• _EXERCISE_: Where a picture occurs in the data, omit it, and copy all remaining data exactly.

• _DATA EXCERPT_:
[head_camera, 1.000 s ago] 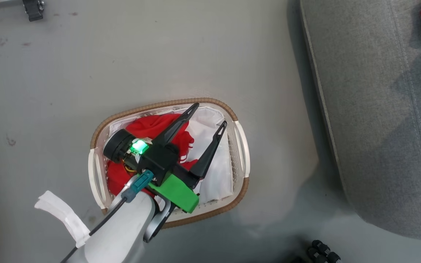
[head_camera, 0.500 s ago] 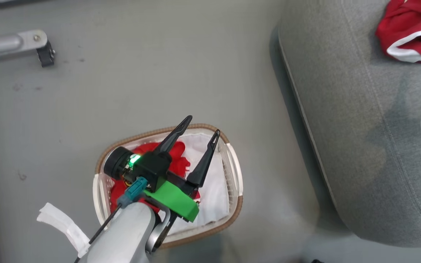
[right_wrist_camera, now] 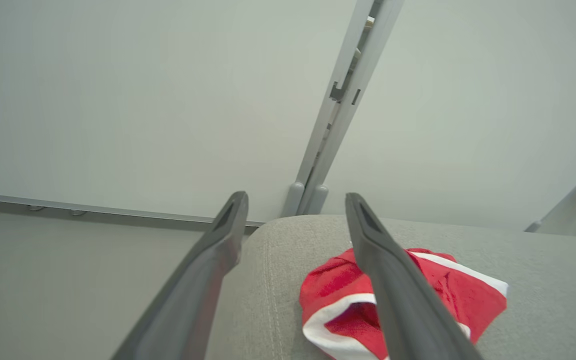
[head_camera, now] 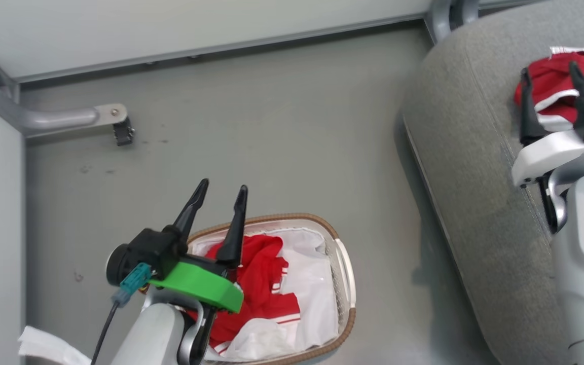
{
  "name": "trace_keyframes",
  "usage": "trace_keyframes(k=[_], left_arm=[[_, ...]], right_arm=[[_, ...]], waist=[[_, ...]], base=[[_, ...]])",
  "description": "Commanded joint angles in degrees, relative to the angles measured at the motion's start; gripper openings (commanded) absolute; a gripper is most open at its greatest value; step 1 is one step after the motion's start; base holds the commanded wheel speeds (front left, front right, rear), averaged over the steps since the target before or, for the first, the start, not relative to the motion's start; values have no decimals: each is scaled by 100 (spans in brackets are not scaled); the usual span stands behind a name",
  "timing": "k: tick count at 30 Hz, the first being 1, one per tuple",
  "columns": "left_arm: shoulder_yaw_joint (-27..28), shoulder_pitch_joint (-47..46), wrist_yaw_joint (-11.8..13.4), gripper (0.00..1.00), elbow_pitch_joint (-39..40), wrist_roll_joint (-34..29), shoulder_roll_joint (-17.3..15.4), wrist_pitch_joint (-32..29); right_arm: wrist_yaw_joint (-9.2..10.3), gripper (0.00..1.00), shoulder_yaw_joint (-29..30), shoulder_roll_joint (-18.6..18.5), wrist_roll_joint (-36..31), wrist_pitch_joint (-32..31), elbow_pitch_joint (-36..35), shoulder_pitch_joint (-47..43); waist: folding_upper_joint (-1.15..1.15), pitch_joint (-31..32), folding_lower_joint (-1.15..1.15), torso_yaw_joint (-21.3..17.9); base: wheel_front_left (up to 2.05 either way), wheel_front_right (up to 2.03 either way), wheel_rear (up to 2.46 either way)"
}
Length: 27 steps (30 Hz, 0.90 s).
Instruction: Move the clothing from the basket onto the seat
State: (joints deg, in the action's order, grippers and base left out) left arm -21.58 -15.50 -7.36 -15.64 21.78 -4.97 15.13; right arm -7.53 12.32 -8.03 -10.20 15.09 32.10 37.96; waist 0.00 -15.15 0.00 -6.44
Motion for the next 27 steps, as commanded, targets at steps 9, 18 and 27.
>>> trace_keyframes(k=[9,18,27], left_arm=[[878,737,77,100,-33,-308,148,3],[1273,1361,46,100,-31,-365,198,3],[1350,1768,65,100,68,-286,207,3]], right_arm=[[8,100,-461,382,361,13,-318,-1044],[8,100,-931,499,920,13,-619,-2056],[8,100,-1141,501,1400,13,-1074,-2802]], waist=[[0,892,0,885],[0,1229,0,1126],[0,1478,0,1115]], base=[[0,0,0],[0,0,0],[0,0,0]])
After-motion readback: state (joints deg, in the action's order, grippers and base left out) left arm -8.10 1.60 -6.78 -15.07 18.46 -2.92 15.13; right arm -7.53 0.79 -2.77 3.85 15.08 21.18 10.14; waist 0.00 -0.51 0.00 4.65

• _SOLUTION FOR THIS TASK_:
[head_camera, 1.000 s ago] 
[head_camera, 0.500 s ago] 
[right_wrist_camera, now] 
[head_camera, now] 
{
  "name": "trace_keyframes",
  "usage": "trace_keyframes(k=[_], left_arm=[[_, ...]], right_arm=[[_, ...]], waist=[[_, ...]], base=[[_, ...]])",
  "description": "Commanded joint angles in degrees, relative to the angles measured at the motion's start; gripper openings (commanded) absolute; a gripper is most open at its greatest value; step 1 is one step after the motion's start; base holds the commanded wheel speeds (front left, front right, rear), averaged over the steps since the target before or, for the first, the start, not relative to the motion's start; values have no decimals: each is scaled by 100 (spans in brackets are not scaled); the usual span stands behind a name",
  "timing": "k: tick count at 30 Hz, the first being 1, one per tuple",
  "columns": "left_arm: shoulder_yaw_joint (-27..28), shoulder_pitch_joint (-47..46), wrist_yaw_joint (-11.8..13.4), gripper (0.00..1.00), elbow_pitch_joint (-39..40), wrist_roll_joint (-34..29), shoulder_roll_joint (-17.3..15.4), wrist_pitch_joint (-32..29); right_arm: wrist_yaw_joint (-9.2..10.3), gripper (0.00..1.00), shoulder_yaw_joint (-29..30), shoulder_roll_joint (-18.6..18.5), wrist_roll_joint (-36..31), wrist_pitch_joint (-32..31), elbow_pitch_joint (-36..35), shoulder_pitch_joint (-47..43); waist: folding_upper_joint (-1.15..1.15), pitch_joint (-31..32), folding_lower_joint (-1.15..1.15), torso_yaw_joint (-21.3..17.9); base: wheel_front_left (up to 2.05 either way), wheel_front_right (up to 2.03 either way), wheel_rear (up to 2.46 either way)"
}
Length: 27 steps (30 Hz, 0.90 s).
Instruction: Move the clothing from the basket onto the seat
State: (joints deg, in the action's order, grippers and base left out) left arm -21.58 -15.50 -7.36 -15.64 21.78 -4.97 15.13; right arm -7.53 12.32 -8.03 -10.20 15.09 32.10 37.96; waist 0.00 -15.15 0.00 -6.44
Motion for the next 27 steps, as commanded, targets at steps 9, 18 and 27.
>>> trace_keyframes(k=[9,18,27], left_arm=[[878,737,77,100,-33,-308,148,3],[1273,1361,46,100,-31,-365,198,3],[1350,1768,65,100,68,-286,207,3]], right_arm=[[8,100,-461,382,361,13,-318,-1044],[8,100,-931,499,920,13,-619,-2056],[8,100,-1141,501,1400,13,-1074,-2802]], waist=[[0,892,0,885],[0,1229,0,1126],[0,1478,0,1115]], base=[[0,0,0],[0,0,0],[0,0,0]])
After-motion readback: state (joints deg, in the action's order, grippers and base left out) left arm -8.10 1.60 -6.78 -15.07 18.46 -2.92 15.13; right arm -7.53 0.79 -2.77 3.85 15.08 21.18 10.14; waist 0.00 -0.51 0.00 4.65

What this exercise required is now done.